Princess Diana: Loved by the people, not her husband

Princess Diana: Loved by the people, not her husband

Princess Diana would have turned 56 on July 1. This week Beau Monde looks back on her short but special life ...


Princess Diana would have turned 56 on July 1. This week Beau Monde looks back on her short but special life. Today: How the arrival of Prince Harry meant the end of the marriage to Charles.


Although Diana had hoped that the media's attention would diminish after her marriage, it only grew. She was young, compared to the other Windsors, she was the height of glamor and readers couldn't get enough of what she did and what she looked like.

Princess Diana: Loved by the people, not her husband


"I didn't understand the fascination with a chubby twenties," the princess said later. "It was very overwhelming, for someone who was not used to that at all. I seemed to be on the front pages every day, which is an isolating experience. The higher the media praise you, the deeper you can fall."



Rising star

Princess Diana: Loved by the people, not her husband

The Windsors, unaccustomed to the overwhelming amount of publicity, spoke to Diana about it, as if she decided what The Sun put on the front page. Charles was also jealous that she was clearly more loved than he on joint working visits. It isolated her even more "because I wanted so badly to do well for my husband and his family."


Bulimia

Princess Diana: Loved by the people, not her husband



Given the circumstances, things did not go that bad between Charles and Diana that first year. They wrote touching love letters and walked endlessly in Balmoral. However, Charles did not understand her fears and her bulimia, calling it 'waste of food' to eat and then throw up. Just as he did not understand Diana's anger at his ongoing contact with his great love Camilla.


Depressed Diana

Princess Diana: Loved by the people, not her husband



Diana could not have been easy to get along with for Charles. She was temperamental and emotional, two things the Windsors shuddered about, just as they weren't used to complimenting: Diana was only told when she had done something wrong. She was very unhappy because she did not feel seen or heard and was already thinking about suicide regularly. Not because she really wanted to die, but because she believed that attempting suicide was the only way to get help and a little understanding. Pregnant, she threw herself down a wooden staircase, engaged in self-mutilation and cut herself in front of Charles. The prince would treat her with "studied contempt" because he thought she was posing.


William

Princess Diana: Loved by the people, not her husband

William's arrival brought relief: Diana was overjoyed to be a mother and Charles was also delighted with this new phase in his life. His friends were amazed that he changed diapers, bathe with William, and cut appointments to allow more time with his family. Both Charles and Diana later spoke of their first year as parents as the happiest of their marriage. But Diana, meanwhile, struggled with postpartum depression and exhaustion because she still had bulimia and was not getting enough nutrients. Moreover, her honeymoon with the press was over: she was suddenly criticized for shopping too much and being unstable: 'Screeching in the palace' was the find that a friend of Charles passed on to the press.


Harry

Princess Diana: Loved by the people, not her husband

The problems persisted, the summer of 1984, when William was a toddler and Diana was pregnant with their second child, was the last period when both Charles and Diana managed to do something together successfully.

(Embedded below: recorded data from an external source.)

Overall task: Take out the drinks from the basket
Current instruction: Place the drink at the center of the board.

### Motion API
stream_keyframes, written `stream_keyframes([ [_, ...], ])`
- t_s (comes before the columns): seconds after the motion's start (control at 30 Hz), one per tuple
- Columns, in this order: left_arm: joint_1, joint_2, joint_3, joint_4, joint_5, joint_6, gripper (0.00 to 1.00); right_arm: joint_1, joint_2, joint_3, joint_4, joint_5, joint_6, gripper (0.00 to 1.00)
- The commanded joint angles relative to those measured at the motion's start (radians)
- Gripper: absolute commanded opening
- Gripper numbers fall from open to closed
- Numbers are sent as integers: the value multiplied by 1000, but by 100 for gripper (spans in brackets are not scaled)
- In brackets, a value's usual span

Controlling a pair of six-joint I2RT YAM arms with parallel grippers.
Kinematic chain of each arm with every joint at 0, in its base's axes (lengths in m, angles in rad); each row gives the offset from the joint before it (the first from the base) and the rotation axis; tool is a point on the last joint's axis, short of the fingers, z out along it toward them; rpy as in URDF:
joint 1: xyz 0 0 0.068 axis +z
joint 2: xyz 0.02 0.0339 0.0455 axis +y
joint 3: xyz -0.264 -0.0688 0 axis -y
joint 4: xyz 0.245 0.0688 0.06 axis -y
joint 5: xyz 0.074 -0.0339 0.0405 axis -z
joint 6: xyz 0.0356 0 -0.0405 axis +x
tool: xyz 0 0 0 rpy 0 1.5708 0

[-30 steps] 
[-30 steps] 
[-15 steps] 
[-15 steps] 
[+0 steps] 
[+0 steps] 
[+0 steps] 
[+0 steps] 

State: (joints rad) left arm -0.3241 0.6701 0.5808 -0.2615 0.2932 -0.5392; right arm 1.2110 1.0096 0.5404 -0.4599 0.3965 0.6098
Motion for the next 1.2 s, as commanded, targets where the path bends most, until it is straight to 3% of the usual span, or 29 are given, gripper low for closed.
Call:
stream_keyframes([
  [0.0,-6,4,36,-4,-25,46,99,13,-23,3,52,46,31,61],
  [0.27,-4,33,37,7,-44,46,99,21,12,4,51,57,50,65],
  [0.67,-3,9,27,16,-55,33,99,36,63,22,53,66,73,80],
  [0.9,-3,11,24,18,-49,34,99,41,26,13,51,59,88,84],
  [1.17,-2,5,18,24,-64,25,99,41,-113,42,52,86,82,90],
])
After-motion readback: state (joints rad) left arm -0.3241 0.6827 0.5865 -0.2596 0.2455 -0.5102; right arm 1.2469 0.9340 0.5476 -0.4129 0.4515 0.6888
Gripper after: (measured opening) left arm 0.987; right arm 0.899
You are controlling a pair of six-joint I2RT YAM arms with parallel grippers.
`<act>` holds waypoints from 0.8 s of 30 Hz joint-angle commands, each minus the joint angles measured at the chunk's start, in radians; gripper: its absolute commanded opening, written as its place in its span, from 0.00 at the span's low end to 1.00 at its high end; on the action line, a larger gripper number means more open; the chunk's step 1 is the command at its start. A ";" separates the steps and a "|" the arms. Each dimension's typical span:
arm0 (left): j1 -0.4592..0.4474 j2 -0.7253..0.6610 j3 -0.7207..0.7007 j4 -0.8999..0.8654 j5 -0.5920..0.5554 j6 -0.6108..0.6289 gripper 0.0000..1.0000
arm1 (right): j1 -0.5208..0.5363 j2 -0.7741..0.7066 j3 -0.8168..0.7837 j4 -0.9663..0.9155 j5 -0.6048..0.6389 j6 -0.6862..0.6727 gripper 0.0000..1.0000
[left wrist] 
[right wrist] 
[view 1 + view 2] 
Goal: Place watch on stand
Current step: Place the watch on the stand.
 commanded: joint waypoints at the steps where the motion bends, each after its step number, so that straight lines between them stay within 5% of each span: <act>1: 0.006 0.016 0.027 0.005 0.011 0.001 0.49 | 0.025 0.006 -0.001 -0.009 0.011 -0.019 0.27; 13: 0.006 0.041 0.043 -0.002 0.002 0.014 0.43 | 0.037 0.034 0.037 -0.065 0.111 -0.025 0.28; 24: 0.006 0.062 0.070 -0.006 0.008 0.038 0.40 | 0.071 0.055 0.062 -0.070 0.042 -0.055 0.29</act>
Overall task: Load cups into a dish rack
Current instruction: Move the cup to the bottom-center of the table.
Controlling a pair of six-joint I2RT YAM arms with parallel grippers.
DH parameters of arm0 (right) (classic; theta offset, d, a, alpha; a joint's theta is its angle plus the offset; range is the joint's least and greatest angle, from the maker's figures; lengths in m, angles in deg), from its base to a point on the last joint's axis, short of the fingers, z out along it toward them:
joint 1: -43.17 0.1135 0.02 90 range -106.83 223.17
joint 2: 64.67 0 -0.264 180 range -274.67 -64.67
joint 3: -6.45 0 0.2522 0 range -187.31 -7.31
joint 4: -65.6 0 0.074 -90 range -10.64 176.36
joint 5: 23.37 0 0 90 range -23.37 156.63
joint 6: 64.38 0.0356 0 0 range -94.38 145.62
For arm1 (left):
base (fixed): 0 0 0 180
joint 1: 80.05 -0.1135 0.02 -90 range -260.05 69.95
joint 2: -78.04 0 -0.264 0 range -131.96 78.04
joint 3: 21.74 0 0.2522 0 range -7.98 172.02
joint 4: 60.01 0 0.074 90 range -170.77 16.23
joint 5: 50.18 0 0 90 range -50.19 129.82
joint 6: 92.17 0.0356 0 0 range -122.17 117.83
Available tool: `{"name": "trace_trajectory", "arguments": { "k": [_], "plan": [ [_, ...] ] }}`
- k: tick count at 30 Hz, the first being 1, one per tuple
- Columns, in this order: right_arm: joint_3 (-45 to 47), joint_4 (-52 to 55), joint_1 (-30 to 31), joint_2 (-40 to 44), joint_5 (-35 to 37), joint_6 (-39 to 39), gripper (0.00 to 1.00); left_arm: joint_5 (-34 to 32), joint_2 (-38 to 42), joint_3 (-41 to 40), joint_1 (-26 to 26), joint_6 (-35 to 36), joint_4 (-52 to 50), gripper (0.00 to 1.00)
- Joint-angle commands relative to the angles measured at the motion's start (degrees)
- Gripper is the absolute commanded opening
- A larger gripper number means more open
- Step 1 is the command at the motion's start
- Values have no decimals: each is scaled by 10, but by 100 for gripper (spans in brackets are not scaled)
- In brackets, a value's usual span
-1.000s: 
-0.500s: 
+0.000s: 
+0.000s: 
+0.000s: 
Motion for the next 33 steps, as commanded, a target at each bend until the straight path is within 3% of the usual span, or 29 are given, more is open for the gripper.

They had a common factor in William that they both loved, Charles deeply hoped that the second would become a daughter. It became a son: Prince Harry. "And he has red hair too," said the disappointed crown prince, who thought this was a typical Spencer trait. Then he left to play polo, without even looking at the maternity woman or his son. "At that moment, something died in me," Diana said later.


Affair

Princess Diana: Loved by the people, not her husband

Not long after that it became clear that Camilla was already fully part of Charles's life. Her husband Andrew Parker-Bowles agreed to the affair, Camilla was often the hostess at Highgrove, Charles's country home. There they received discreet friends and continued their relationship, while Diana with two little boys in Kensington Palace emptied the fridges and spit everything out again. While talking to another man at a party, the next day in tabloid shame it was said that her husband had a double life remained under the radar, something Diana found very unjust.


Confrontation

Princess Diana: Loved by the people, not her husband

In the late 1980s, Diana seemed to realize that she had nothing to expect from her husband and her in-laws in terms of happiness. Princess Margaret, the Queen's sister, was one of her harshest critics and never missed an opportunity to call Diana "hysterical." Because Diana still vomited four to five times a day, she received treatment for her eating disorder at the urging of her best friend Carolyn Bartholomew and recovered enormously from extra vitamins and minerals. She felt stronger, became more confident and even confronted Camilla by letting her know at a party that she knew exactly what was going on between her and Charles. Camilla played the innocence murdered, Diana threw out pent-up anger and frustration for seven years. Eyewitnesses report that Camilla needed three whiskeys afterwards, "to get back to being herself".


Obsession

Princess Diana: Loved by the people, not her husband



Having Diana as a rival must have been no fun for Camilla. The princess was obsessed with 'The Rottweiler', intercepted Charles 'correspondence with his mistress, pressed the redial button on his telephone to always connect to the Parker-Bowles' house, overheard conversations and called Camilla's night with the announcement that she had sent people to kill her: "Look outside." That could not have been nice, with two small children at home (left son Tom, right daughter Laura). Camilla was already well on her way to becoming the most hated woman in the United Kingdom and could only move somewhat freely among intimates, such as at a hunt.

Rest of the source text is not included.